Beginning with the first line, please repeat the entries exactly and end on the line that contains "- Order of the".

The data =
----

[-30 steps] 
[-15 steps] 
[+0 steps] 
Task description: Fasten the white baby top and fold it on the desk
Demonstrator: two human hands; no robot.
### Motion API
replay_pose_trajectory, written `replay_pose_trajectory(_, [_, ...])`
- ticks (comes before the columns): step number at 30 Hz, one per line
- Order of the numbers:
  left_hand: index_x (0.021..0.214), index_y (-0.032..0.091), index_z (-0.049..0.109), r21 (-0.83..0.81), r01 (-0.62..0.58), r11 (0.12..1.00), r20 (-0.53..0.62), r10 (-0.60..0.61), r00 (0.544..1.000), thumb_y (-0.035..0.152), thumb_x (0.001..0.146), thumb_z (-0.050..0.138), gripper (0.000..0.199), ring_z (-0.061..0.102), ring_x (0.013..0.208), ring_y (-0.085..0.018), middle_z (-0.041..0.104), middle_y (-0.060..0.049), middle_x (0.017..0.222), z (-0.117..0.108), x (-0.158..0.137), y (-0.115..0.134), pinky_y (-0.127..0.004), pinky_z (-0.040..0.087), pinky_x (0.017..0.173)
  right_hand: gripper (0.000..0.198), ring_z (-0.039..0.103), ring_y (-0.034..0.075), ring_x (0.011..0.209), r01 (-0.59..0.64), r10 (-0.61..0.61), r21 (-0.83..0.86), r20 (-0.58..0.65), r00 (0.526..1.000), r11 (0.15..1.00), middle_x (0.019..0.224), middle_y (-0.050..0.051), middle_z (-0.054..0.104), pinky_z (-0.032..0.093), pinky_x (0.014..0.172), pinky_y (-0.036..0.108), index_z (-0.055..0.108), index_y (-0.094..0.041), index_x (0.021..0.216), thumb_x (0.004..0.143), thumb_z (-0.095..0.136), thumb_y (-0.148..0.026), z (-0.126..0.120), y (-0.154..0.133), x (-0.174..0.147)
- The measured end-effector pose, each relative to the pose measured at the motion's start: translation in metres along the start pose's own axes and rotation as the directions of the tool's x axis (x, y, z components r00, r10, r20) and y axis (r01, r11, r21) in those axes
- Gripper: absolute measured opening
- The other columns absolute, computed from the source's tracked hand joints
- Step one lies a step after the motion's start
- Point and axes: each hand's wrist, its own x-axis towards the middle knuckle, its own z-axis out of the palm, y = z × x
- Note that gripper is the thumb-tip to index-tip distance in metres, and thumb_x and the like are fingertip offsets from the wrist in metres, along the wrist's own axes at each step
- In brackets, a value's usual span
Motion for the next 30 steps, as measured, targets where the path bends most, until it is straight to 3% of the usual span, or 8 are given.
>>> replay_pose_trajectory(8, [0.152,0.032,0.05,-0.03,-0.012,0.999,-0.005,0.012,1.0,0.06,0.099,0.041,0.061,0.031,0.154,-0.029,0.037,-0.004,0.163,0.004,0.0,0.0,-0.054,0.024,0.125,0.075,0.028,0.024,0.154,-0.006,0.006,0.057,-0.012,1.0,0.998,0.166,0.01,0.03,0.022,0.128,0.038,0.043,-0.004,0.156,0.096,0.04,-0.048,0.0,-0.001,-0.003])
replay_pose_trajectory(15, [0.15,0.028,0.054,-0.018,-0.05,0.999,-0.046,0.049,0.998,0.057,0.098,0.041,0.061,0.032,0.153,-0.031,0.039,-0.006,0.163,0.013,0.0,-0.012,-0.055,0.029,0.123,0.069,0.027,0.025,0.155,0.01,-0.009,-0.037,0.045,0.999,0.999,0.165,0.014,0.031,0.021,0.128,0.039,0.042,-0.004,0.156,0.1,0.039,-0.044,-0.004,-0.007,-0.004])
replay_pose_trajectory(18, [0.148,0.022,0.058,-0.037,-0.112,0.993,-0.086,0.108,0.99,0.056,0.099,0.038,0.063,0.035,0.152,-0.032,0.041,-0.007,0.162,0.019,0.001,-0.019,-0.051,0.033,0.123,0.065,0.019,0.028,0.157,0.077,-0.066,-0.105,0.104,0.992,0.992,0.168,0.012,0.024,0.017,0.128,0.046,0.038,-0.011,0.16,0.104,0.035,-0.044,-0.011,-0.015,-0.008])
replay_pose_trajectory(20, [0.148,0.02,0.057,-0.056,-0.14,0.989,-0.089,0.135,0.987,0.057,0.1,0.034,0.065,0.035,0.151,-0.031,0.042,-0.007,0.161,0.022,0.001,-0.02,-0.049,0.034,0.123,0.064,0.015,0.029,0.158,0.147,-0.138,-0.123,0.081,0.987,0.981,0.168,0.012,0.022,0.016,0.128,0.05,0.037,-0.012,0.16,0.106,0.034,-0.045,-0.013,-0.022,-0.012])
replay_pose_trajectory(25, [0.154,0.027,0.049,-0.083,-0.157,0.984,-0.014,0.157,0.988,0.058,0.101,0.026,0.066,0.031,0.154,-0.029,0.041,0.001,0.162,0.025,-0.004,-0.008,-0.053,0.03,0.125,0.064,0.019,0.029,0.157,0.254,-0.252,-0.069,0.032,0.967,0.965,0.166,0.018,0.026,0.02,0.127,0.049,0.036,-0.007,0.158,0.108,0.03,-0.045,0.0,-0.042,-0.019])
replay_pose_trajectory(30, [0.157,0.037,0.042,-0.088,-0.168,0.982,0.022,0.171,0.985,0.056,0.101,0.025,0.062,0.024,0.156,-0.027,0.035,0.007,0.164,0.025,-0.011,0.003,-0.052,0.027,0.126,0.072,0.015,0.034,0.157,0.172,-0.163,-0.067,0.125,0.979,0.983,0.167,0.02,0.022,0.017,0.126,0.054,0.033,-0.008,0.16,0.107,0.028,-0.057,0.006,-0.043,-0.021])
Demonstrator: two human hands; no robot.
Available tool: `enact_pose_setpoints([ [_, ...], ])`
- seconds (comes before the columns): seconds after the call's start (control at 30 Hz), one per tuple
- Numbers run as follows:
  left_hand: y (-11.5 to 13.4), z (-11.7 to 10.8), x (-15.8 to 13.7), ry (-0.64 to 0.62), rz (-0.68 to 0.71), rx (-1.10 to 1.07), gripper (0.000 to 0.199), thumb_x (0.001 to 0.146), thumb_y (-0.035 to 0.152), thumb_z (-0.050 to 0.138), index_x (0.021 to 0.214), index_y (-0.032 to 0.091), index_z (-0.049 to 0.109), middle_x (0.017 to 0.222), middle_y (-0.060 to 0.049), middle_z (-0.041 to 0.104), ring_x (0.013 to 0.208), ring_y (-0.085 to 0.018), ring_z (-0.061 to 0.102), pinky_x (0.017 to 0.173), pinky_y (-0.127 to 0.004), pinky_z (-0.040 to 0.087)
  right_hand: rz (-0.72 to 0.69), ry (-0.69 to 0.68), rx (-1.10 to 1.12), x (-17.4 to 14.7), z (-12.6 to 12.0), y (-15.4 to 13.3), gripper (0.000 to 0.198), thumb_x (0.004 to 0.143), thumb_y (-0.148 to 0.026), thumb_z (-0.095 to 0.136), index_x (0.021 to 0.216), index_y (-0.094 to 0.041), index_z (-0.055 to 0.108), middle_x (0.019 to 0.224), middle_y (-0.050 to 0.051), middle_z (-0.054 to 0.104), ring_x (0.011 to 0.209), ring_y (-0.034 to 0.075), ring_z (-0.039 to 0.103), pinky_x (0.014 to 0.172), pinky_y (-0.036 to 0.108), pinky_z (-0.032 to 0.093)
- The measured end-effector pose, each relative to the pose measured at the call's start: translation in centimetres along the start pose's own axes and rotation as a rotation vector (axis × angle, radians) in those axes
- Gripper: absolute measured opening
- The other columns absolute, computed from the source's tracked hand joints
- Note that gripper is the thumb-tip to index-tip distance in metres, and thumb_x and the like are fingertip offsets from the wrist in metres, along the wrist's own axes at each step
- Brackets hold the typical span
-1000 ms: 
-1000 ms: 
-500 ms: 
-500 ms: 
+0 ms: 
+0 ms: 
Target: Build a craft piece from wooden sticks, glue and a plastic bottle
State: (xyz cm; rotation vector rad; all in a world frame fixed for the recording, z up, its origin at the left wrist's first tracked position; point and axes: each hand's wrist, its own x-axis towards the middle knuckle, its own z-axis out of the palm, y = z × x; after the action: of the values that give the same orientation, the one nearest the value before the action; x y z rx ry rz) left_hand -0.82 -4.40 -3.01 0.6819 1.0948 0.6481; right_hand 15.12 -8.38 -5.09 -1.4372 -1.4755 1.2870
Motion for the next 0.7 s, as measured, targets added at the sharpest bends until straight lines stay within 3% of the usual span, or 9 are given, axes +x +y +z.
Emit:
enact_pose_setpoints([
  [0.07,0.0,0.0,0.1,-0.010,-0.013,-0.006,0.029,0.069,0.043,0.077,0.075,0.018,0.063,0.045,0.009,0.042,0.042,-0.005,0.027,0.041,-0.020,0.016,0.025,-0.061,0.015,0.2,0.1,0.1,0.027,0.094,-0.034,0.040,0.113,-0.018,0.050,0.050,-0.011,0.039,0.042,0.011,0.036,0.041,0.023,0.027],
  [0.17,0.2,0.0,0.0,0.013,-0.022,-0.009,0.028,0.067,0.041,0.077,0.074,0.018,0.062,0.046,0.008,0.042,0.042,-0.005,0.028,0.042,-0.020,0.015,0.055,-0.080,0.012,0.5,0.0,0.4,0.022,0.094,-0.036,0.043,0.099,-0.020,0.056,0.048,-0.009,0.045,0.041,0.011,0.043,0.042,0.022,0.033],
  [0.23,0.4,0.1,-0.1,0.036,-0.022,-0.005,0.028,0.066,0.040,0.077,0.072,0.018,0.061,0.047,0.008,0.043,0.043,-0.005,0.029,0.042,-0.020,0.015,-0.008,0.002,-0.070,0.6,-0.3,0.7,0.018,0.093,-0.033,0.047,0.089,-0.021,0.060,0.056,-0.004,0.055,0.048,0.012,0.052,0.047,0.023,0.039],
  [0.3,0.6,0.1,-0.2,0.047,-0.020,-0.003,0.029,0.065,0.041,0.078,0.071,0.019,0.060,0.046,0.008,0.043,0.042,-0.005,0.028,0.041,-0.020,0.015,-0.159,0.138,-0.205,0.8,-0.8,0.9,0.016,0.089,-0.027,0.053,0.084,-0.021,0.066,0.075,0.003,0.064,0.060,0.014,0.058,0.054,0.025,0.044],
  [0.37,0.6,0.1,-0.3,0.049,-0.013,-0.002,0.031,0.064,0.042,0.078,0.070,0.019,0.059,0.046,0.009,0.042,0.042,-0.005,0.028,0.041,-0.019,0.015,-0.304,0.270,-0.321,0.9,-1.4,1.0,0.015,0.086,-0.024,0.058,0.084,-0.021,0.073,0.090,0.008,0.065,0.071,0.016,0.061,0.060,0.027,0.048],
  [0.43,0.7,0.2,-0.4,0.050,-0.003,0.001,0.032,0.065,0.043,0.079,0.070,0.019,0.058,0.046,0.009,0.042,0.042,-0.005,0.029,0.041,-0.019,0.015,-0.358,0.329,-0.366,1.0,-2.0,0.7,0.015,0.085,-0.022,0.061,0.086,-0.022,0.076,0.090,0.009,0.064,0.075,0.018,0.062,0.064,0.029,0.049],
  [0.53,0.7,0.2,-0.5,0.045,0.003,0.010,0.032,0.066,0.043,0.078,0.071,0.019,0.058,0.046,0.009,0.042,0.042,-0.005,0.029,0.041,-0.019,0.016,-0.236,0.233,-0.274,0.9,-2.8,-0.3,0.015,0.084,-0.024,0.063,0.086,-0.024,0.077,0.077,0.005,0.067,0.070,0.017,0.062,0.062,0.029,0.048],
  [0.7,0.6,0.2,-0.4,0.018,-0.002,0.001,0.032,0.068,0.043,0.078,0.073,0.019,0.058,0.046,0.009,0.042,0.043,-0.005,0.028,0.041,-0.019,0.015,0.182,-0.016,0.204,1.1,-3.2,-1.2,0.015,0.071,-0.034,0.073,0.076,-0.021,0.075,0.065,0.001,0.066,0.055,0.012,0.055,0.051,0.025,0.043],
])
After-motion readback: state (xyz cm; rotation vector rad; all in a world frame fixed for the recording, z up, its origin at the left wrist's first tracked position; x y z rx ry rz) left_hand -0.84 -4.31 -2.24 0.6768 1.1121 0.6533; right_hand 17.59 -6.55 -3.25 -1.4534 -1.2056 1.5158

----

Output =
[-30 steps] 
[-15 steps] 
[+0 steps] 
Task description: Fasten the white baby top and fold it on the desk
Demonstrator: two human hands; no robot.
### Motion API
replay_pose_trajectory, written `replay_pose_trajectory(_, [_, ...])`
- ticks (comes before the columns): step number at 30 Hz, one per line
- Order of the numbers:

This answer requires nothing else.